(Task brief): Print each line of the listing once more, precisely as given.

(Available records):

____

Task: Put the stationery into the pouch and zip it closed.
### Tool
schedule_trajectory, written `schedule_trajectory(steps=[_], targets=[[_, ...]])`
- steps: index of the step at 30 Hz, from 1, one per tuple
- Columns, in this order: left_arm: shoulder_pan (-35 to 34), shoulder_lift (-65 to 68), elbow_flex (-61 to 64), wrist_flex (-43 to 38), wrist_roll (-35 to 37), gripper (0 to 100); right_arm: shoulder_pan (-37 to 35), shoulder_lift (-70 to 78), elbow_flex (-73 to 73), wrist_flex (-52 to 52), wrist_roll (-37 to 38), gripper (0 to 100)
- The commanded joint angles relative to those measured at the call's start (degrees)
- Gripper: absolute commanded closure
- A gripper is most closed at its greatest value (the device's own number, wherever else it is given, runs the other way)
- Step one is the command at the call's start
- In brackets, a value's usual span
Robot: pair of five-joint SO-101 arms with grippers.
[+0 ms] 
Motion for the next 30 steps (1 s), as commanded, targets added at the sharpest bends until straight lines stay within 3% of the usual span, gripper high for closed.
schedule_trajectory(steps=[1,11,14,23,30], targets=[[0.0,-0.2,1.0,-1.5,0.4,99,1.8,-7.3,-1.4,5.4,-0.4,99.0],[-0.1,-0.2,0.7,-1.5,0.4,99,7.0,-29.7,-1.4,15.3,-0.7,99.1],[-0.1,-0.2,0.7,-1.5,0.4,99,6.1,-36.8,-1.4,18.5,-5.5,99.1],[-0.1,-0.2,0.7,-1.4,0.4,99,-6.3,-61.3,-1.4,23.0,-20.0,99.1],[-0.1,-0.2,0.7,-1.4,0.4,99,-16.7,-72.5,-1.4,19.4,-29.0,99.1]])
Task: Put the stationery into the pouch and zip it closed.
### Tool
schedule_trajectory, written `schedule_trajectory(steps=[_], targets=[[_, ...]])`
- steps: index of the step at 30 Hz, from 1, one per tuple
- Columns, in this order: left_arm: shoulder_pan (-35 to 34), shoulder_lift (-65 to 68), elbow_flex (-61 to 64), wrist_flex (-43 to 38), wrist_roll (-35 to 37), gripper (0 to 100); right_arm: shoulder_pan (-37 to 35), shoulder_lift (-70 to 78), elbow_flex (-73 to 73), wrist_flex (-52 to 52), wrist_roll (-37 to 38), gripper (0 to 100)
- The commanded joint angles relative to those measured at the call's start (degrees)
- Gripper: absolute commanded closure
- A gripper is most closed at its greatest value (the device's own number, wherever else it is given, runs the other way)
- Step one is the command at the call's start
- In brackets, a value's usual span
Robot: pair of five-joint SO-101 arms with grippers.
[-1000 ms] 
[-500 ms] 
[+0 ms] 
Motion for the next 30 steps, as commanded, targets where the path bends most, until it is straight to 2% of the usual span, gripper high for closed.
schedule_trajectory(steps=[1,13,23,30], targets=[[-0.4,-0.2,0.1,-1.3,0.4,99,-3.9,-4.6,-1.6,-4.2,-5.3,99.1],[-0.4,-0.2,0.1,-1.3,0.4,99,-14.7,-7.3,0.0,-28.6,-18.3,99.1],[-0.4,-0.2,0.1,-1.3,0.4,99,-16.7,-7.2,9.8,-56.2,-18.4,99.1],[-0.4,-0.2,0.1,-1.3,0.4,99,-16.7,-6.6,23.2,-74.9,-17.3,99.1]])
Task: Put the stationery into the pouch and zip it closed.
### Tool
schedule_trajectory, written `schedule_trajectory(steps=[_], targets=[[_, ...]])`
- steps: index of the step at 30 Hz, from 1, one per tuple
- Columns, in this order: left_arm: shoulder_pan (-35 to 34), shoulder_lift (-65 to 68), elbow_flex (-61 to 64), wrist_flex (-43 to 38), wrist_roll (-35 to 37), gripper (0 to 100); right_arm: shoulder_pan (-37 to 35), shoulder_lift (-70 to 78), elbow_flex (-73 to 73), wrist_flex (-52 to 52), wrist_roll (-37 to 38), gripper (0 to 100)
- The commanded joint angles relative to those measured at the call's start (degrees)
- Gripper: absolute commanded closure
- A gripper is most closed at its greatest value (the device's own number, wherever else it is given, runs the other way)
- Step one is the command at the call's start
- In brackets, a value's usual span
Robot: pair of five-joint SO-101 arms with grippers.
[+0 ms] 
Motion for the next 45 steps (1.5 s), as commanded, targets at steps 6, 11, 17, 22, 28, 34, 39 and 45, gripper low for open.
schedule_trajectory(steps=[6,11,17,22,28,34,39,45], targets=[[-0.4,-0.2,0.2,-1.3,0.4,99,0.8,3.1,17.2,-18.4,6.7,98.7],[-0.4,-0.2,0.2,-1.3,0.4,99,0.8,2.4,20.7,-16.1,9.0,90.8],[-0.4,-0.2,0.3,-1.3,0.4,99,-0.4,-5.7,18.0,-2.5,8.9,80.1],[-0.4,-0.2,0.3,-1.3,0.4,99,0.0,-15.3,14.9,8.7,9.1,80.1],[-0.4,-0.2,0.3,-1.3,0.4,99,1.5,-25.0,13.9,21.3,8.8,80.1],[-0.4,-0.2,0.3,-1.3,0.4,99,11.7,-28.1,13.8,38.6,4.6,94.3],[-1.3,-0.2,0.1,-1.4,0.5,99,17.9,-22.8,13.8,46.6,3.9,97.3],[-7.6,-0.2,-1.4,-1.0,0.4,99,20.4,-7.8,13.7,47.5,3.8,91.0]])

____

(Solution to the exercise):
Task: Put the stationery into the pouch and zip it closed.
### Tool
schedule_trajectory, written `schedule_trajectory(steps=[_], targets=[[_, ...]])`
- steps: index of the step at 30 Hz, from 1, one per tuple
- Columns, in this order: left_arm: shoulder_pan (-35 to 34), shoulder_lift (-65 to 68), elbow_flex (-61 to 64), wrist_flex (-43 to 38), wrist_roll (-35 to 37), gripper (0 to 100); right_arm: shoulder_pan (-37 to 35), shoulder_lift (-70 to 78), elbow_flex (-73 to 73), wrist_flex (-52 to 52), wrist_roll (-37 to 38), gripper (0 to 100)
- The commanded joint angles relative to those measured at the call's start (degrees)
- Gripper: absolute commanded closure
- A gripper is most closed at its greatest value (the device's own number, wherever else it is given, runs the other way)
- Step one is the command at the call's start
- In brackets, a value's usual span
Robot: pair of five-joint SO-101 arms with grippers.
[+0 ms] 
Motion for the next 30 steps (1 s), as commanded, targets added at the sharpest bends until straight lines stay within 3% of the usual span, gripper high for closed.
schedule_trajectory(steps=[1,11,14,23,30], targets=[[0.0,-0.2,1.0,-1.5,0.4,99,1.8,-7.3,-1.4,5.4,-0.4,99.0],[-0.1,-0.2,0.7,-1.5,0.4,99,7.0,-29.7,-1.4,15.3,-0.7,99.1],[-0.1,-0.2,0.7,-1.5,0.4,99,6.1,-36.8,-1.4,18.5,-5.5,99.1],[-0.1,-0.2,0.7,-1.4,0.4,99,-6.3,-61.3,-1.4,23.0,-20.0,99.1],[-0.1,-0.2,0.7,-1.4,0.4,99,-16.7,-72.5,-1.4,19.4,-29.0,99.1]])
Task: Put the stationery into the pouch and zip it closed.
### Tool
schedule_trajectory, written `schedule_trajectory(steps=[_], targets=[[_, ...]])`
- steps: index of the step at 30 Hz, from 1, one per tuple
- Columns, in this order: left_arm: shoulder_pan (-35 to 34), shoulder_lift (-65 to 68), elbow_flex (-61 to 64), wrist_flex (-43 to 38), wrist_roll (-35 to 37), gripper (0 to 100); right_arm: shoulder_pan (-37 to 35), shoulder_lift (-70 to 78), elbow_flex (-73 to 73), wrist_flex (-52 to 52), wrist_roll (-37 to 38), gripper (0 to 100)
- The commanded joint angles relative to those measured at the call's start (degrees)
- Gripper: absolute commanded closure
- A gripper is most closed at its greatest value (the device's own number, wherever else it is given, runs the other way)
- Step one is the command at the call's start
- In brackets, a value's usual span
Robot: pair of five-joint SO-101 arms with grippers.
[-1000 ms] 
[-500 ms] 
[+0 ms] 
Motion for the next 30 steps, as commanded, targets where the path bends most, until it is straight to 2% of the usual span, gripper high for closed.
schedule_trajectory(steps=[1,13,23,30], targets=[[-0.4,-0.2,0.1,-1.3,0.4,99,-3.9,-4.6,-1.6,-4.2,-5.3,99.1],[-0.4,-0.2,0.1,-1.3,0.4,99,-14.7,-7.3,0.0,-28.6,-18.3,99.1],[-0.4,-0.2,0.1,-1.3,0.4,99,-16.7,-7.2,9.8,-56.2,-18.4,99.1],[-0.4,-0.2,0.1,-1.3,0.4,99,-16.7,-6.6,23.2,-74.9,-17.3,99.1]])
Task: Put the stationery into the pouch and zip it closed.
### Tool
schedule_trajectory, written `schedule_trajectory(steps=[_], targets=[[_, ...]])`
- steps: index of the step at 30 Hz, from 1, one per tuple
- Columns, in this order: left_arm: shoulder_pan (-35 to 34), shoulder_lift (-65 to 68), elbow_flex (-61 to 64), wrist_flex (-43 to 38), wrist_roll (-35 to 37), gripper (0 to 100); right_arm: shoulder_pan (-37 to 35), shoulder_lift (-70 to 78), elbow_flex (-73 to 73), wrist_flex (-52 to 52), wrist_roll (-37 to 38), gripper (0 to 100)
- The commanded joint angles relative to those measured at the call's start (degrees)
- Gripper: absolute commanded closure
- A gripper is most closed at its greatest value (the device's own number, wherever else it is given, runs the other way)
- Step one is the command at the call's start
- In brackets, a value's usual span
Robot: pair of five-joint SO-101 arms with grippers.
[+0 ms] 
Motion for the next 45 steps (1.5 s), as commanded, targets at steps 6, 11, 17, 22, 28, 34, 39 and 45, gripper low for open.
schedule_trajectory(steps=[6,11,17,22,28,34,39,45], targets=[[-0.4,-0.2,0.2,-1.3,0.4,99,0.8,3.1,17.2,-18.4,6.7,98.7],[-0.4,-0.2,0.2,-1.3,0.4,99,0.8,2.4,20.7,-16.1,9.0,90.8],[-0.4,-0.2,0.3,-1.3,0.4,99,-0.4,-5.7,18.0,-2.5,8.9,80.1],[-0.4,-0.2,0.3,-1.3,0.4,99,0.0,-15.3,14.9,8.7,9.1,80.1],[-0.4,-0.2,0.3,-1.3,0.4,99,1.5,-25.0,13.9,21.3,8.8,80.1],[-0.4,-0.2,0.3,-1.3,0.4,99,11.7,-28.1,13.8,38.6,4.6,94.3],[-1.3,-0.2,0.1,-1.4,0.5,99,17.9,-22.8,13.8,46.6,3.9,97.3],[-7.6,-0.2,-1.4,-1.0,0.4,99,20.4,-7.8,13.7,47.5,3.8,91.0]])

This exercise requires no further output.